### Extracted information

########################################

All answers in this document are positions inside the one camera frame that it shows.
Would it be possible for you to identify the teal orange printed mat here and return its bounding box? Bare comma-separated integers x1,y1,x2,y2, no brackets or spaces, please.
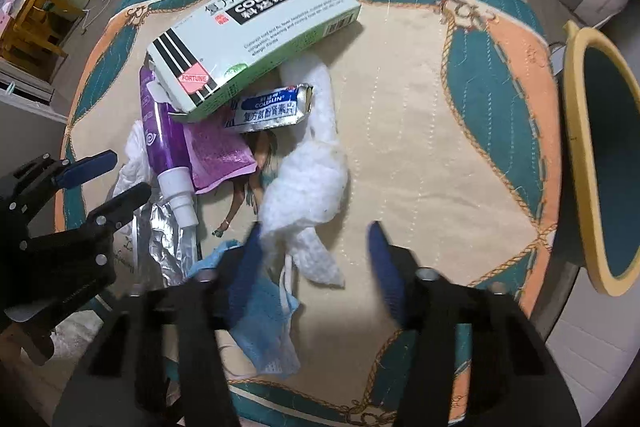
54,0,558,425

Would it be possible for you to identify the purple foil packet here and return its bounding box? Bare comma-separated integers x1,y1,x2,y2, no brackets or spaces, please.
182,104,258,195

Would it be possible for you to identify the blue face mask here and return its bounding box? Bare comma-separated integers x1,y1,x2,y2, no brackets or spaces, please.
187,239,302,380

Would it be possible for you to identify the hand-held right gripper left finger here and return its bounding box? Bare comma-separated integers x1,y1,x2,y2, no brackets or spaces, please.
52,222,266,427

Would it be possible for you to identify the white green medicine box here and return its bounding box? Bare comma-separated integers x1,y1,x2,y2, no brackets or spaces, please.
146,0,362,124

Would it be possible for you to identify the printed foil sachet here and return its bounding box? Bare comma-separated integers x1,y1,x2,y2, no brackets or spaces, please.
223,83,315,134

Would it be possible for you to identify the clear plastic bag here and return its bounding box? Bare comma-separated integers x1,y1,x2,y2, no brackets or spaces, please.
50,294,123,358

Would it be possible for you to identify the cream floor cable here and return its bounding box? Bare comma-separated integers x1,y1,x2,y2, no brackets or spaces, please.
82,0,113,28

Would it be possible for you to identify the teal bin with yellow rim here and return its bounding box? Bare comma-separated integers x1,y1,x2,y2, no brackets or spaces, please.
562,20,640,298

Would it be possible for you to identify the purple spray bottle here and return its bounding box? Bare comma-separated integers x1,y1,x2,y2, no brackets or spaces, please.
139,59,198,228

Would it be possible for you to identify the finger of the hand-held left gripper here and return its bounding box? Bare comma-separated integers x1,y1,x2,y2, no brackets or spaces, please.
74,181,153,235
0,150,119,210

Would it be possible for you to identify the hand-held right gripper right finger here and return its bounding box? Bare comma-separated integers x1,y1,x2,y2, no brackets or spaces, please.
367,221,581,427

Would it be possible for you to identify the white tissue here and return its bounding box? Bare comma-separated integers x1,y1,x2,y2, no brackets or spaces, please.
112,119,156,208
257,56,349,289

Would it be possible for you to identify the wooden nightstand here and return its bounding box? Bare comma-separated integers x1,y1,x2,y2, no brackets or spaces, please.
0,0,86,82

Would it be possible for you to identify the silver foil packet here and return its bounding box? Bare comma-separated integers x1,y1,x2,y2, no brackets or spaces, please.
132,199,201,288

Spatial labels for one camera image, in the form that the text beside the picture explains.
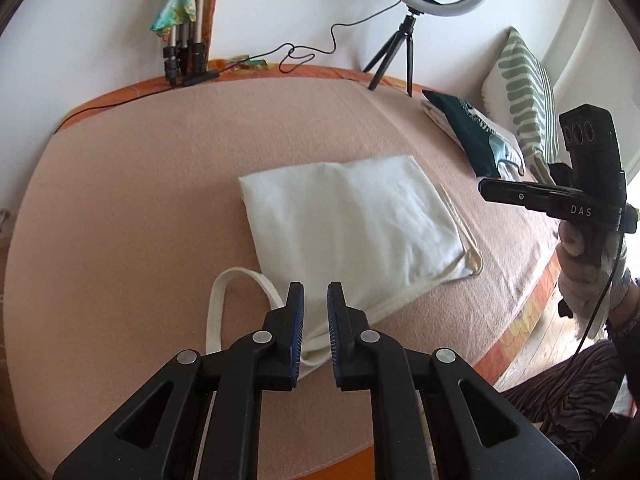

########################################

### Brief
Transcribe the entries above verbatim, omitting their pictures.

### Solution for this problem
All answers in this document are positions inside the one camera frame that it shows.
Would it be possible for you to identify the teal orange printed mat here and return its bounding box? Bare comma-separated integers x1,y1,x2,y2, no brackets or spaces, please.
54,0,558,425

Would it be possible for you to identify the purple foil packet here and return its bounding box? Bare comma-separated integers x1,y1,x2,y2, no brackets or spaces, please.
182,104,258,195

Would it be possible for you to identify the blue face mask here and return its bounding box? Bare comma-separated integers x1,y1,x2,y2, no brackets or spaces, please.
187,239,302,380

Would it be possible for you to identify the hand-held right gripper left finger here and return its bounding box? Bare comma-separated integers x1,y1,x2,y2, no brackets or spaces, please.
52,222,266,427

Would it be possible for you to identify the white green medicine box here and return its bounding box? Bare comma-separated integers x1,y1,x2,y2, no brackets or spaces, please.
146,0,362,124

Would it be possible for you to identify the printed foil sachet here and return its bounding box? Bare comma-separated integers x1,y1,x2,y2, no brackets or spaces, please.
223,83,315,134

Would it be possible for you to identify the clear plastic bag here and return its bounding box? Bare comma-separated integers x1,y1,x2,y2, no brackets or spaces, please.
50,294,123,358

Would it be possible for you to identify the cream floor cable here and return its bounding box? Bare comma-separated integers x1,y1,x2,y2, no brackets or spaces, please.
82,0,113,28

Would it be possible for you to identify the teal bin with yellow rim here and return its bounding box? Bare comma-separated integers x1,y1,x2,y2, no brackets or spaces, please.
562,20,640,298

Would it be possible for you to identify the purple spray bottle here and return its bounding box? Bare comma-separated integers x1,y1,x2,y2, no brackets or spaces, please.
139,59,198,228

Would it be possible for you to identify the finger of the hand-held left gripper here and return its bounding box? Bare comma-separated integers x1,y1,x2,y2, no brackets or spaces, please.
74,181,153,235
0,150,119,210

Would it be possible for you to identify the hand-held right gripper right finger here and return its bounding box? Bare comma-separated integers x1,y1,x2,y2, no brackets or spaces, please.
367,221,581,427

Would it be possible for you to identify the white tissue here and return its bounding box? Bare comma-separated integers x1,y1,x2,y2, no brackets or spaces, please.
112,119,156,208
257,56,349,289

Would it be possible for you to identify the wooden nightstand here and return its bounding box? Bare comma-separated integers x1,y1,x2,y2, no brackets or spaces, please.
0,0,86,82

Would it be possible for you to identify the silver foil packet here and return its bounding box? Bare comma-separated integers x1,y1,x2,y2, no brackets or spaces, please.
132,199,201,288

Spatial labels for one camera image, in the form that the text beside the picture explains.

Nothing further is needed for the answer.